Cuando la educación se convierte en hostigamiento

Los accidentes de tránsito se han vuelto noticia de todos los días (o quizás yo recién me doy cuenta de eso).
Son muchos los accidentes que ocurren y casi siempre le echamos la culpa a los conductores de los vehículos: que se pasaron la luz roja, que iban a alta velocidad, etc.; y sí, a veces tienen la culpa pero son mayores las veces en las que es el peatón quien comete la falta, las cifras lo dicen. No usamos los puentes peatonales o cruzamos por las pistas como queriendo huir de la vida y por donde no se debe, por apuro y/o irresponsabilidad...

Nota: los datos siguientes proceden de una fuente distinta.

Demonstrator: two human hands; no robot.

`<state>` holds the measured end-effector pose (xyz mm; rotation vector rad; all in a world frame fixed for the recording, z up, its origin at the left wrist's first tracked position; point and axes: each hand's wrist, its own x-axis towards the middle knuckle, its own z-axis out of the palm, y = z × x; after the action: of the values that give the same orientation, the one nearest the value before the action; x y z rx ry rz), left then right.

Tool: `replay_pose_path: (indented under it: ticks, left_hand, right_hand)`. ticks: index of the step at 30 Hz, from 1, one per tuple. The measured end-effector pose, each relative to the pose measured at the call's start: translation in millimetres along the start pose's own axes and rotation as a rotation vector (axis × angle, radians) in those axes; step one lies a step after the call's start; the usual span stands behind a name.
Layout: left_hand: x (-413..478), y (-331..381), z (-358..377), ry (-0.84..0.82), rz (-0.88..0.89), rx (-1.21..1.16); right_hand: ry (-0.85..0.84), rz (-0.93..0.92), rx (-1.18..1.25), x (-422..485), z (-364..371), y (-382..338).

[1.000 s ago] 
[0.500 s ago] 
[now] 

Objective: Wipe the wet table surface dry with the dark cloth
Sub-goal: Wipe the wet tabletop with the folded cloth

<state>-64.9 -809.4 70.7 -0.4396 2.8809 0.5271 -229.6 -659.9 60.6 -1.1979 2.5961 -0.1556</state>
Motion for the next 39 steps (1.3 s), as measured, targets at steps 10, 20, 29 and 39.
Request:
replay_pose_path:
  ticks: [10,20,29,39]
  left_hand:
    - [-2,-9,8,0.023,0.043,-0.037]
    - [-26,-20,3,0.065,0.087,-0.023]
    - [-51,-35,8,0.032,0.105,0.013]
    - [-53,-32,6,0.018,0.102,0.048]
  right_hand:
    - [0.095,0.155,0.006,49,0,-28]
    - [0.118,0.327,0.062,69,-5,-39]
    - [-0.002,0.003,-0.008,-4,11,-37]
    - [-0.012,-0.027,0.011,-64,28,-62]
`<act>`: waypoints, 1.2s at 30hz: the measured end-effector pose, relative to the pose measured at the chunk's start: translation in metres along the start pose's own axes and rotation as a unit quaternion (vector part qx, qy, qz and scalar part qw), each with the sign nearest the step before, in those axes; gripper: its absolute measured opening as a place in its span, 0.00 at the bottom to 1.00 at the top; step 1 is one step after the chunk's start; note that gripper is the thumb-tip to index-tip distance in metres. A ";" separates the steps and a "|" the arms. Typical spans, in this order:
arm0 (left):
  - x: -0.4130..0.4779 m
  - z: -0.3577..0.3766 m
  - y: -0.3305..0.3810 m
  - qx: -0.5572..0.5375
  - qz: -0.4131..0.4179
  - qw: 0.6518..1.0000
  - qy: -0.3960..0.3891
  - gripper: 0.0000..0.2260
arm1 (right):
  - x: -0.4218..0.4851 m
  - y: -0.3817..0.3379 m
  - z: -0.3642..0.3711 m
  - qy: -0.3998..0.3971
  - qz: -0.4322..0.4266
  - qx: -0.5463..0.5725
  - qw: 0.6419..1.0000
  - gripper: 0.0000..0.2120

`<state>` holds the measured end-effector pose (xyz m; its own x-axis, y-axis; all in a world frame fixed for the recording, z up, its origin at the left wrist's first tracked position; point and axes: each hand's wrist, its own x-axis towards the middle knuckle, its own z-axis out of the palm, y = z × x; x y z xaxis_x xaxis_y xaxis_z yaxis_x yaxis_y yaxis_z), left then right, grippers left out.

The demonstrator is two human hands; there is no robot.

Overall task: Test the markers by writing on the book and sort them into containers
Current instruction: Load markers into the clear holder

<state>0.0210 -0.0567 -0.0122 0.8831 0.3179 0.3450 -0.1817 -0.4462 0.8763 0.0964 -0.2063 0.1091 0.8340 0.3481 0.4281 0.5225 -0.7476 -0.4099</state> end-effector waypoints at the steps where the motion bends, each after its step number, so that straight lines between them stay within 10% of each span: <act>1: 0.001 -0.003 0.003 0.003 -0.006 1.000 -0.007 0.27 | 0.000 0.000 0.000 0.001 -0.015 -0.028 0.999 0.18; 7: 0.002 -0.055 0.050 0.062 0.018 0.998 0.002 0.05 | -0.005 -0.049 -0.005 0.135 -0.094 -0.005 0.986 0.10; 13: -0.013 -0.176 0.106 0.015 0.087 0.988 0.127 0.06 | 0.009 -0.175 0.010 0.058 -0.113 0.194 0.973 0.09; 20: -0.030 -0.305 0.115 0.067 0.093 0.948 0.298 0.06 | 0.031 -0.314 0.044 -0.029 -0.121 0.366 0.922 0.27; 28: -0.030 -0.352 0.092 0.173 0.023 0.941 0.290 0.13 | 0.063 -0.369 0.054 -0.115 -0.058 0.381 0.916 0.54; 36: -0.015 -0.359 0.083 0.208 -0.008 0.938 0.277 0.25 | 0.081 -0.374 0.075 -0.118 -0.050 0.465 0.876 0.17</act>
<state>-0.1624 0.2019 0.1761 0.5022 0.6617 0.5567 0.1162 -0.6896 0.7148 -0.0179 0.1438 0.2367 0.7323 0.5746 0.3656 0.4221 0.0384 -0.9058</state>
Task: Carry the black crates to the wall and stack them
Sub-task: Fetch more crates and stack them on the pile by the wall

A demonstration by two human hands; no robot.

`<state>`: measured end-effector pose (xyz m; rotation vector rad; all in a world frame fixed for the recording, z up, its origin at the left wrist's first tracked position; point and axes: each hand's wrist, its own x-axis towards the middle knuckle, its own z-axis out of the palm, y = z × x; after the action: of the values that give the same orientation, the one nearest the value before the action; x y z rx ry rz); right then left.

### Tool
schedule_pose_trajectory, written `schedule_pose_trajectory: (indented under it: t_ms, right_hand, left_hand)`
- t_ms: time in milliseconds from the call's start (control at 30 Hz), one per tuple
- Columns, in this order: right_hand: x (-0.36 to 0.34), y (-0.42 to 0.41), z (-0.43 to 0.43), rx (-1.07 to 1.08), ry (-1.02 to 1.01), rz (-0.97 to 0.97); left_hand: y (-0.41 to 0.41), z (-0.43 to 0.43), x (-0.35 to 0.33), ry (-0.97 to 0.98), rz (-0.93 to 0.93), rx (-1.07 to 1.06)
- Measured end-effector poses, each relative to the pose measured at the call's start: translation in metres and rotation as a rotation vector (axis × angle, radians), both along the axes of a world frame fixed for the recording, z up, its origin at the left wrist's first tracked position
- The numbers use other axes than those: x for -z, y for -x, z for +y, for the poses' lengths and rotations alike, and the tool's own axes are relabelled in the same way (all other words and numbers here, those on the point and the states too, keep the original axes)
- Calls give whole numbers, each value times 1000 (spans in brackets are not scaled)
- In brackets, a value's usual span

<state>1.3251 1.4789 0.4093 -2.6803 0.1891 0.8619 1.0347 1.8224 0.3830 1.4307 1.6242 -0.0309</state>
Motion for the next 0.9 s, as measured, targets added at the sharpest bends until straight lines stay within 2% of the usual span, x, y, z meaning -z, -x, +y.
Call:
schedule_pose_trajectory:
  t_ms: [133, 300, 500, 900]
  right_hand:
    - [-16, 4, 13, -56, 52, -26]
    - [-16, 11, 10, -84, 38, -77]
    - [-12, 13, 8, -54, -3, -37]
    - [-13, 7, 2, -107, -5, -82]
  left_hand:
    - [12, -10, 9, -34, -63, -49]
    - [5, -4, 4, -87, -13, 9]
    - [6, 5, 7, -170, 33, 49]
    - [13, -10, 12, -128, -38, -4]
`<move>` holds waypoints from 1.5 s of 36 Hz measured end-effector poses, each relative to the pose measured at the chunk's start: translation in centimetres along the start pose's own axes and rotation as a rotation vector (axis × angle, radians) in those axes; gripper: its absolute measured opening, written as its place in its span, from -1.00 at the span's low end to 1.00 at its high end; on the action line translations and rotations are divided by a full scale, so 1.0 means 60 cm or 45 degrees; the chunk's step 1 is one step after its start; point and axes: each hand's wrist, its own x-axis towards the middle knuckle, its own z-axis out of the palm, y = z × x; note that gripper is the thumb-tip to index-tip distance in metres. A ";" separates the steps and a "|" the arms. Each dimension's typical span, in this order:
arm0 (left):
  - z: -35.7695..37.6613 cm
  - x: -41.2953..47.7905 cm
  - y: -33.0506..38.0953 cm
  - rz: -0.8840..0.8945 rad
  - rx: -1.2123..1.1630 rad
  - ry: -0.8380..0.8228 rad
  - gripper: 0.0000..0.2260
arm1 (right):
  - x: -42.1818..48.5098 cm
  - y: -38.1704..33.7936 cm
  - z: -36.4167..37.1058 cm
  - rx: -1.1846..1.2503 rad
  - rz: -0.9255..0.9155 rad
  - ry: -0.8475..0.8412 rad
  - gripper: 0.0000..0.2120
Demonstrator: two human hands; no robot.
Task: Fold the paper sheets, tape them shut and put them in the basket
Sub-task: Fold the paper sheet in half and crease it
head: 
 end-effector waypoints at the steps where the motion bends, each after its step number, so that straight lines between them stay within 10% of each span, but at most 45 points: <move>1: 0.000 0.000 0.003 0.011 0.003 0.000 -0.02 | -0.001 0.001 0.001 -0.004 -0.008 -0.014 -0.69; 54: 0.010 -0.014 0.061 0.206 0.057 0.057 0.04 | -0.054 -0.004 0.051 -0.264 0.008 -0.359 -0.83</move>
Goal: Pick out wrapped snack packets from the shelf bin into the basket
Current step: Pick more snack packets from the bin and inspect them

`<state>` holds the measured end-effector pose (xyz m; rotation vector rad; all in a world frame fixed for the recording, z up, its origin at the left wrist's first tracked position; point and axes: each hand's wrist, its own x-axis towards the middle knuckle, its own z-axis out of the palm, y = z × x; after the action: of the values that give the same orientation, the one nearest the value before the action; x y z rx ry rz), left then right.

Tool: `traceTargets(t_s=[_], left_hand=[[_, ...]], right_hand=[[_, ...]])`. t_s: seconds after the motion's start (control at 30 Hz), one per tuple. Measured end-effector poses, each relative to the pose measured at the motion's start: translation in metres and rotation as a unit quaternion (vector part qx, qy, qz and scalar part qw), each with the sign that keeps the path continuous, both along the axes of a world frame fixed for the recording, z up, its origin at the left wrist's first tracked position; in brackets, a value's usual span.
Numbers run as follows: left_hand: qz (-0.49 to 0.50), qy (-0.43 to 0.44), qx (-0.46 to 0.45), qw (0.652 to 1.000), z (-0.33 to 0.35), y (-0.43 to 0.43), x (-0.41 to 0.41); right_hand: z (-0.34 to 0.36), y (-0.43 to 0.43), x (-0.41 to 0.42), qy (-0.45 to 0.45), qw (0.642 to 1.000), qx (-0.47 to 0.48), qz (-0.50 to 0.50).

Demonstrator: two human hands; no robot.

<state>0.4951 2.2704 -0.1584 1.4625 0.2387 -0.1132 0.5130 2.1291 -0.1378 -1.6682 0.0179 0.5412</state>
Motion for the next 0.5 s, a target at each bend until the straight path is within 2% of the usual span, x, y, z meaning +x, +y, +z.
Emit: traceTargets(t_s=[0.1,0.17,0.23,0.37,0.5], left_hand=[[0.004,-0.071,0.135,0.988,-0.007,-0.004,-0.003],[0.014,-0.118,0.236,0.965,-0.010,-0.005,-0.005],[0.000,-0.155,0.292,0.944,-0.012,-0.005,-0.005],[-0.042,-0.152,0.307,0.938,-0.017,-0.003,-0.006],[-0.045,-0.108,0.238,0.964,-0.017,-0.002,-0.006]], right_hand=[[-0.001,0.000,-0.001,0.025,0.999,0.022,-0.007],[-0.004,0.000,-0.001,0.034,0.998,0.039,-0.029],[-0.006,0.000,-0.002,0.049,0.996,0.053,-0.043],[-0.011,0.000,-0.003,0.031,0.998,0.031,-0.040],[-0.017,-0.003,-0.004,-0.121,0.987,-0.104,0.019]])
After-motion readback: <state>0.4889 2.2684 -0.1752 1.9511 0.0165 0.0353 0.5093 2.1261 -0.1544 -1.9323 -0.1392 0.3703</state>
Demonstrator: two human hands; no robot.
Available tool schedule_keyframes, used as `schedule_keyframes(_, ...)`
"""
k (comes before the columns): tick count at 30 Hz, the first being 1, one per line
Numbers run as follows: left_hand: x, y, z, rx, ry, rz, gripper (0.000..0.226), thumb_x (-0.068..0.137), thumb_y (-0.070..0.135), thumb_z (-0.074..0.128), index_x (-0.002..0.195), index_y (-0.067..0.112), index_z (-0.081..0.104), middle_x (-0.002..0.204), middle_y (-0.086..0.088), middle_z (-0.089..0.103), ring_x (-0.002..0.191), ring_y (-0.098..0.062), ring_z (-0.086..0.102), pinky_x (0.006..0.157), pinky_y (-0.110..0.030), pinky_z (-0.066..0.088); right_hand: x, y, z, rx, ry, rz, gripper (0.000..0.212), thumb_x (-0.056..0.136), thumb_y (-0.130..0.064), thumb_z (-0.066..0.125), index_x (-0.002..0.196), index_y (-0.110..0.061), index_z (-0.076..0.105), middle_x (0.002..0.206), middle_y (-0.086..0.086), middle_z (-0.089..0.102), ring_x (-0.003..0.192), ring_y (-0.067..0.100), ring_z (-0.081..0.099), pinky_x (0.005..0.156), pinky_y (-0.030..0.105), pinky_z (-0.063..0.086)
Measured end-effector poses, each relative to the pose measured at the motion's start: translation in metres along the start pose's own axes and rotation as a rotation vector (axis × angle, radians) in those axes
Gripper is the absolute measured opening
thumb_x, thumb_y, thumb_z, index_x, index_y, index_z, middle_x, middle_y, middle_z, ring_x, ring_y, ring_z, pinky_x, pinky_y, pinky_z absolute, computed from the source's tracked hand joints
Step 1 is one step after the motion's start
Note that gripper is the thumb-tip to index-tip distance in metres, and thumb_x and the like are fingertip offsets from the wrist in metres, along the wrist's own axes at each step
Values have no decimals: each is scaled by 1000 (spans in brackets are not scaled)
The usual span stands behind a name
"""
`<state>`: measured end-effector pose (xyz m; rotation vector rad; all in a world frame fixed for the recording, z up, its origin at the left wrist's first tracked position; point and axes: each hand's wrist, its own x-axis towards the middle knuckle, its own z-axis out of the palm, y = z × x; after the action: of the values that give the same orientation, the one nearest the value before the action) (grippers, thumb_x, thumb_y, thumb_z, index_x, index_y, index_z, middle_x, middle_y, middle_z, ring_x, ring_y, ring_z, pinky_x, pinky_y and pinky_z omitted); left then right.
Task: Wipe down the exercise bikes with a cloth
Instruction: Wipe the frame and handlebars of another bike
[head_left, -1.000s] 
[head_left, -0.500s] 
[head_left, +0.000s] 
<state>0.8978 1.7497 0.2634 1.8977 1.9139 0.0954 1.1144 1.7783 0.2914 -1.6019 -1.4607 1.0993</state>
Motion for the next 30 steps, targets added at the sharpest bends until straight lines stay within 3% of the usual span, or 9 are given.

Pero hay algo que no puedo entender y es el afán de periodistas y reporteros de dejar en ridículo al peatón infractor.
Me explico: en diversos noticieros de la televisión se hacen reportajes especiales que muestran las temerarias acciones de los peatones, los camarógrafos apuntan el rifle y hacen primeros planos y entra en acción el reportero: "Señora, ¿por qué cruza la calle por la mitad de la pista?", "Señor, ¿no le preocupan sus hijos, su familia?"...
Ese reportero tiene razón, la señora y el señor hacen mal en cruzar por la mitad de la vía (aunque el apuro sea su excusa) pero no hay razón para atropellar a una persona con un micrófono y una cámara para dejarla en ridículo.
Cuando la señora o el señor atienden la pregunta del reportero, tienen dos opciones: disculparse por la infracción (con lo cual, el reportero se convierte automáticamente en 'estrella del periodismo') o, al sentirse presionado, responder cualquier barbaridad o disparate (con lo cual, la persona queda en mayor ridículo).

Es así como la educación (que debe ser tarea de todos) se convierte en hostigamiento, en falta de respeto, en abuso de poder. No es necesario salir a atropellar a la gente con micrófonos y cámaras y el título de periodista para educarla, eso hace que se rechace cualquier cosa que cualquier periodista diga, aun cuando sea algo razonable e inteligente.
Debe primar la educación n el hogar y en los medios de comunicación pero sin maltratar ni ridiculizar a quien se enseña, eso sólo achata el ideal de sociedad (personas) ordenada y educada y digna que queremos.